Articuladores y arco facial: cuándo el registro sirve de verdad y cuándo es un rito

El arco facial es uno de los instrumentos donde existe mayor distancia entre lo que se enseña y lo que se practica. Muchas clínicas lo tienen y no lo usan; otras lo usan siempre, incluso cuando no cambia nada.

Conviene aclarar qué registra realmente: la posición del maxilar superior respecto al eje de bisagra terminal y a un plano de referencia craneal. No registra la oclusión, no registra los movimientos mandibulares, y no sustituye al registro intermaxilar.

Su utilidad depende de cuánto se aleje el caso de los valores medios. En un elemento unitario, en un paciente con oclusión estable y contactos conservados, el montaje con valores medios produce un resultado equivalente.

En una rehabilitación extensa, donde el plano oclusal debe reconstruirse desde cero y no existe referencia remanente, la posición real del maxilar cambia el resultado.
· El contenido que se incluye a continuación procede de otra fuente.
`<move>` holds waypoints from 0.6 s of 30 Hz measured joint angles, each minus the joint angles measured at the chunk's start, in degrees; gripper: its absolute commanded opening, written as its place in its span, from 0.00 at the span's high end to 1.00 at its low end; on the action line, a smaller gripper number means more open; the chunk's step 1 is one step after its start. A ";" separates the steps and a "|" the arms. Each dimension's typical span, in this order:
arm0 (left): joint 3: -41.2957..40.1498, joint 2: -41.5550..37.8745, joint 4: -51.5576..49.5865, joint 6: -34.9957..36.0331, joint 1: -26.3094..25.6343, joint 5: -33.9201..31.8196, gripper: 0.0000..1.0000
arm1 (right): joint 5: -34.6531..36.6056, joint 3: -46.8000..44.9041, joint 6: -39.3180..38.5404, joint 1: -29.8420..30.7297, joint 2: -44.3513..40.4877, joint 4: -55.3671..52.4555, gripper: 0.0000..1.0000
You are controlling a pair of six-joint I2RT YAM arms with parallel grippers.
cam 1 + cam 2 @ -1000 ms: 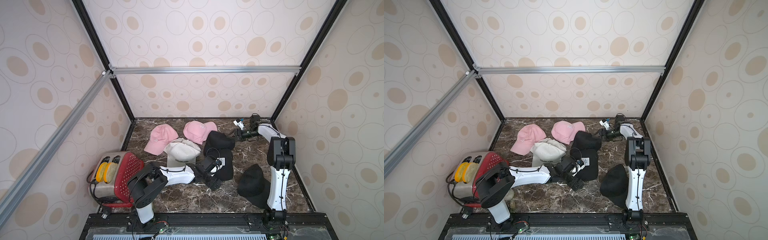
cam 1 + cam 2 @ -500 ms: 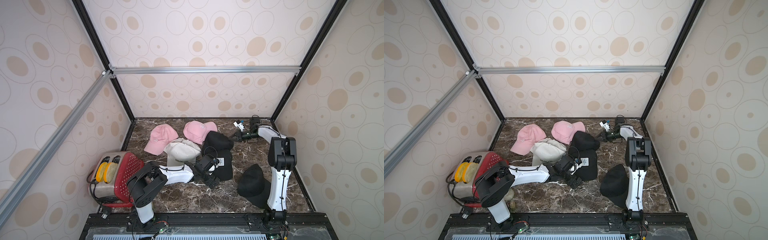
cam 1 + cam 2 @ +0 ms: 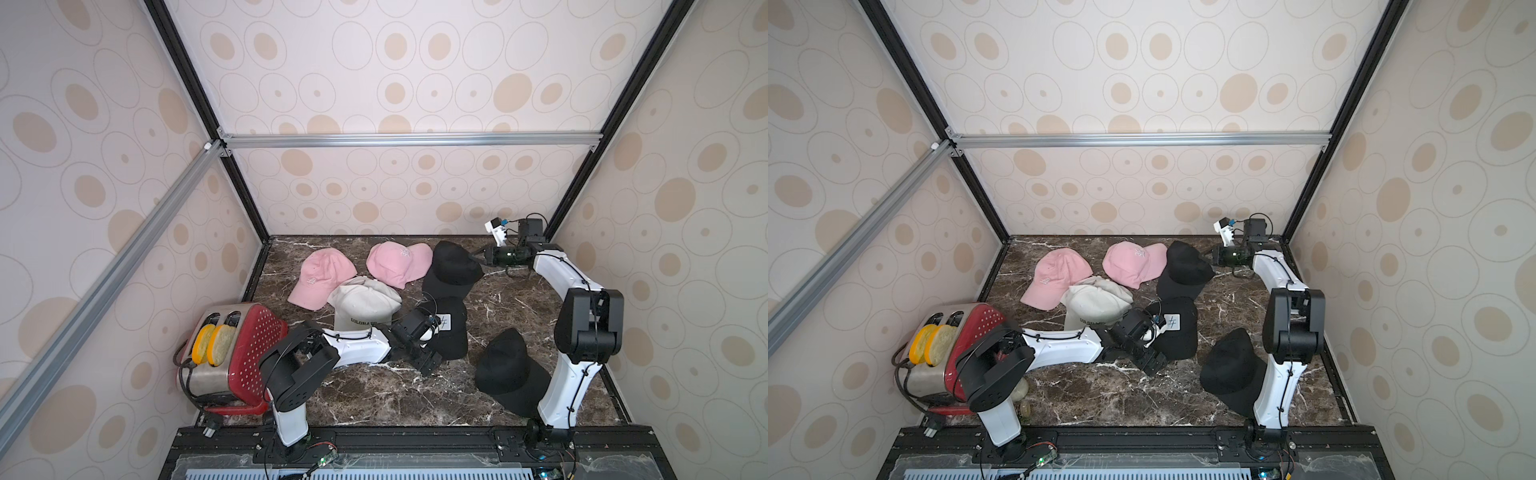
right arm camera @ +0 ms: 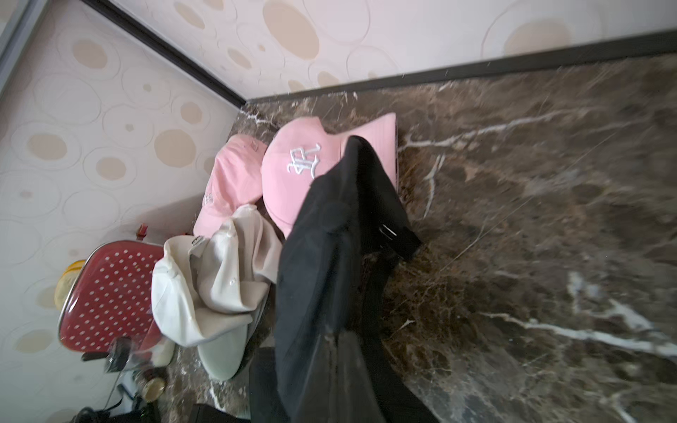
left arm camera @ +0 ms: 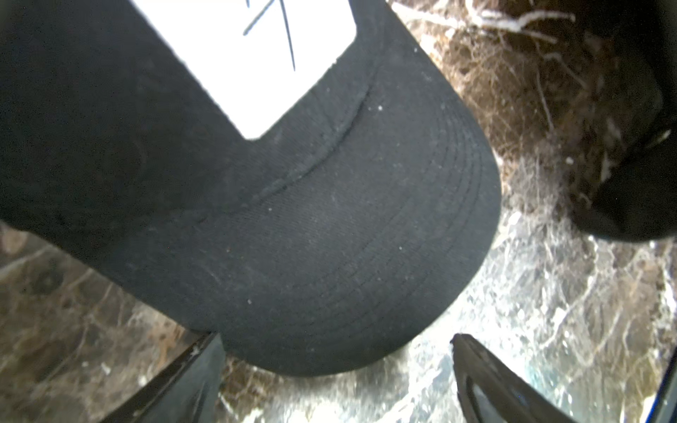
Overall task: Stack the baseball caps by color
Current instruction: Adjust the baseball cap at the center of the board.
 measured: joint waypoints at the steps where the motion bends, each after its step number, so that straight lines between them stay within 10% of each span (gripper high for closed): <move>1: 0.33 0.26 -0.09 -0.20 0.00 -0.09 0.01 | 1.31 -0.74 0.52 -0.04 -1.44 0.85 1.00; 18: 4.79 2.84 -3.04 -2.84 0.09 -1.92 0.01 | 10.12 -6.45 -1.36 -1.66 -15.32 3.50 1.00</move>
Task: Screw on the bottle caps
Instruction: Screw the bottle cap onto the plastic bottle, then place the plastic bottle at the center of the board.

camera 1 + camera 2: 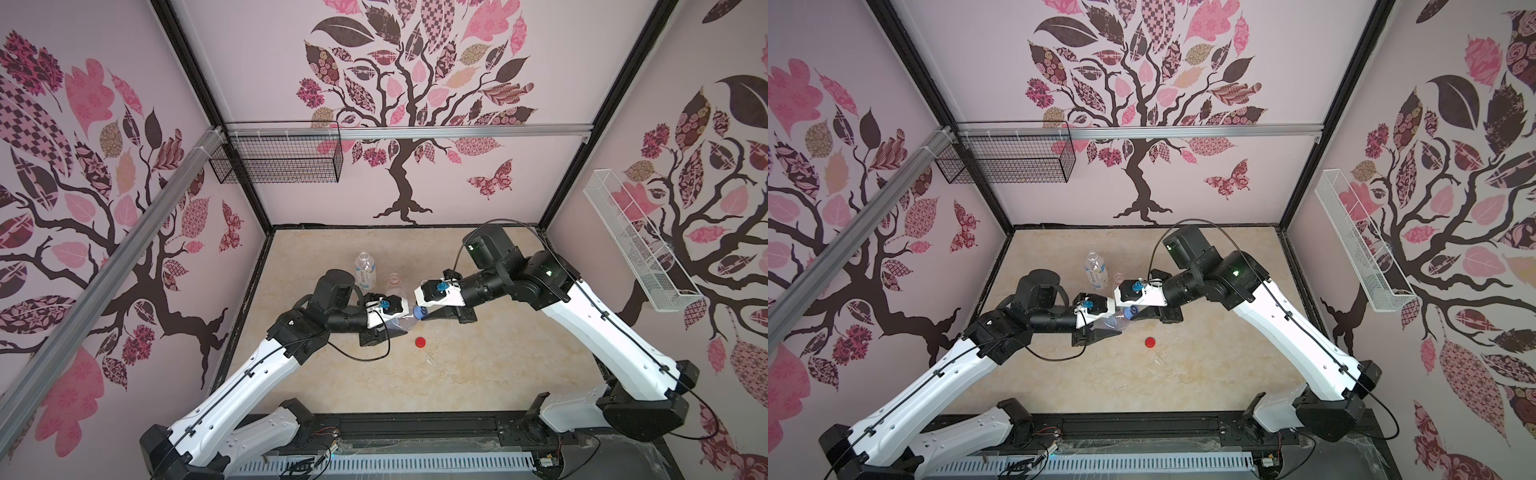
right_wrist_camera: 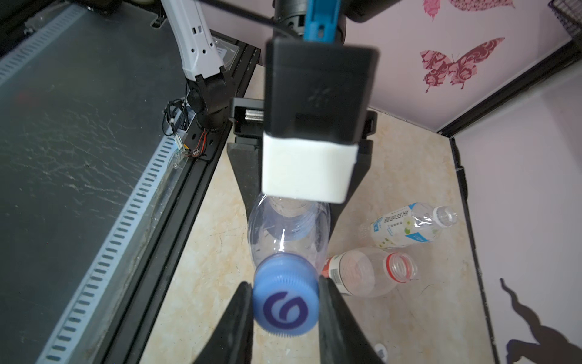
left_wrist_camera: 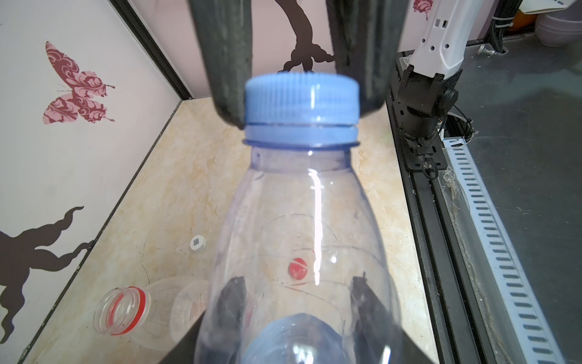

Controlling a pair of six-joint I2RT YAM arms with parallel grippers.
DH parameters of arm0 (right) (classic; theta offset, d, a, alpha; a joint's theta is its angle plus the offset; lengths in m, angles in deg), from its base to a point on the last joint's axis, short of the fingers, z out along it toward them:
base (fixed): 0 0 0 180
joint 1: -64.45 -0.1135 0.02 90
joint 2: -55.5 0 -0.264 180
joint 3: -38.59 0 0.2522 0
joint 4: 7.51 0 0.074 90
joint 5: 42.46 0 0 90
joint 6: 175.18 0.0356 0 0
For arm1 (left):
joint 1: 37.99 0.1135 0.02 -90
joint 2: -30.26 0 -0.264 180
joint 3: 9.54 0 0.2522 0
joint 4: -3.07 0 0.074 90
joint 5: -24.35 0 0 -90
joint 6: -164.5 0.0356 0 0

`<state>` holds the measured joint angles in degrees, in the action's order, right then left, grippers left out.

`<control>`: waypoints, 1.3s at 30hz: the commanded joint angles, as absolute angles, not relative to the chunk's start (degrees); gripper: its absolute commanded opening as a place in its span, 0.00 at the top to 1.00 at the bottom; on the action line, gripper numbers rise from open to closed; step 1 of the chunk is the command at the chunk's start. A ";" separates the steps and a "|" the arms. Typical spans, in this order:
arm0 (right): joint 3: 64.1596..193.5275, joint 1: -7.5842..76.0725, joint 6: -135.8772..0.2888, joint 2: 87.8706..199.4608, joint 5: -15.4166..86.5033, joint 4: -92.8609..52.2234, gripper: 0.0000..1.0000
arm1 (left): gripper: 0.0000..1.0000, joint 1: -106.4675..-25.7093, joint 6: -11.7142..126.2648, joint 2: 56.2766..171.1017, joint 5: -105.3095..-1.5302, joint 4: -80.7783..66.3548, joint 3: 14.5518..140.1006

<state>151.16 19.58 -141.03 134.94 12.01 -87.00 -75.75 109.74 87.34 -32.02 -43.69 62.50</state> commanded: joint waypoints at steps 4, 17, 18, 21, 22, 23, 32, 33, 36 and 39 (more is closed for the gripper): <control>154.30 19.23 -99.78 139.45 15.32 -80.97 1.00 | 0.44 -77.12 107.47 82.63 -41.41 -28.89 59.16; 148.45 18.62 -86.10 130.40 18.12 -73.50 0.60 | 0.44 -79.73 107.35 79.92 -51.17 -25.11 56.08; 146.10 18.61 -86.00 128.77 18.39 -71.03 0.53 | 0.44 -79.66 106.67 80.16 -51.15 -25.22 56.02; 141.05 18.51 -84.53 125.82 18.50 -65.25 0.40 | 0.44 -79.66 104.56 80.52 -51.41 -25.44 56.23; 139.90 18.44 -83.17 125.42 18.76 -63.43 0.39 | 0.44 -79.65 103.80 80.58 -51.50 -25.44 56.42; 138.75 18.34 -81.31 125.12 18.97 -61.29 0.38 | 0.44 -79.71 102.92 80.68 -51.43 -25.61 56.67; 135.65 13.90 -75.88 127.83 27.36 -53.79 0.32 | 0.44 -79.73 100.53 79.97 -48.43 -25.15 56.06; 135.26 13.66 -75.48 127.70 27.86 -52.56 0.35 | 0.44 -79.66 100.19 80.08 -48.29 -25.14 56.20; 134.15 13.46 -75.31 127.07 28.78 -49.98 0.50 | 0.44 -79.69 99.98 80.09 -47.64 -25.55 56.44; 133.78 13.43 -76.48 126.10 29.43 -49.78 0.66 | 0.44 -79.69 99.59 80.18 -46.72 -25.73 56.47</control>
Ahí el arco facial deja de ser un rito.

Los articuladores se dividen en tres categorías y la elección sigue la misma lógica. Los de valores medios tienen trayectorias condíleas fijas sobre valores estadísticos, y cubren la mayor parte de la prótesis conservadora.

Los semiajustables permiten fijar inclinación condílea y ángulo de Bennett con valores individuales, obtenidos de registros intraorales. Son el compromiso más difundido y suficiente en casi todos los casos complejos.

Los totalmente ajustables reproducen las trayectorias condíleas registradas con pantografía. El tiempo y el coste solo los justifican en rehabilitaciones completas con problemática articular.

El registro de la relación céntrica importa más que el articulador mismo. Un montaje en un articulador sofisticado con un registro erróneo reproduce fielmente una posición equivocada, y eso es peor que un valor medio con un registro correcto.

La manipulación bimanual es la técnica con documentación más sólida, pero requiere un paciente relajado y musculatura no contraída. En un paciente con dolor muscular el registro obtenido no es reproducible, y conviene precederlo con terapia de relajación.

El material de registro debe ser rígido tras el fraguado y no deformarse al montar. Las ceras son cómodas pero ceden; las siliconas de registro de alta dureza son más fiables, siempre que el espesor sea mínimo.

Un espesor excesivo introduce un error de rotación: una mandíbula registrada en posición abierta se cierra después en el articulador siguiendo un arco distinto del fisiológico, y los contactos quedan desplazados.

El encerado diagnóstico es la verdadera razón por la que merece la pena montar los modelos. Permite verificar espacios, guías y plano oclusal antes de tallar, y se convierte en la llave de silicona para los provisionales: lo proyectado en el modelo se traslada a la boca.

En síntesis, arco facial y articulador individualizado se justifican cuando falta una referencia oclusal remanente. Fuera de ese caso, el tiempo invertido rinde más en el registro de la céntrica y en el encerado.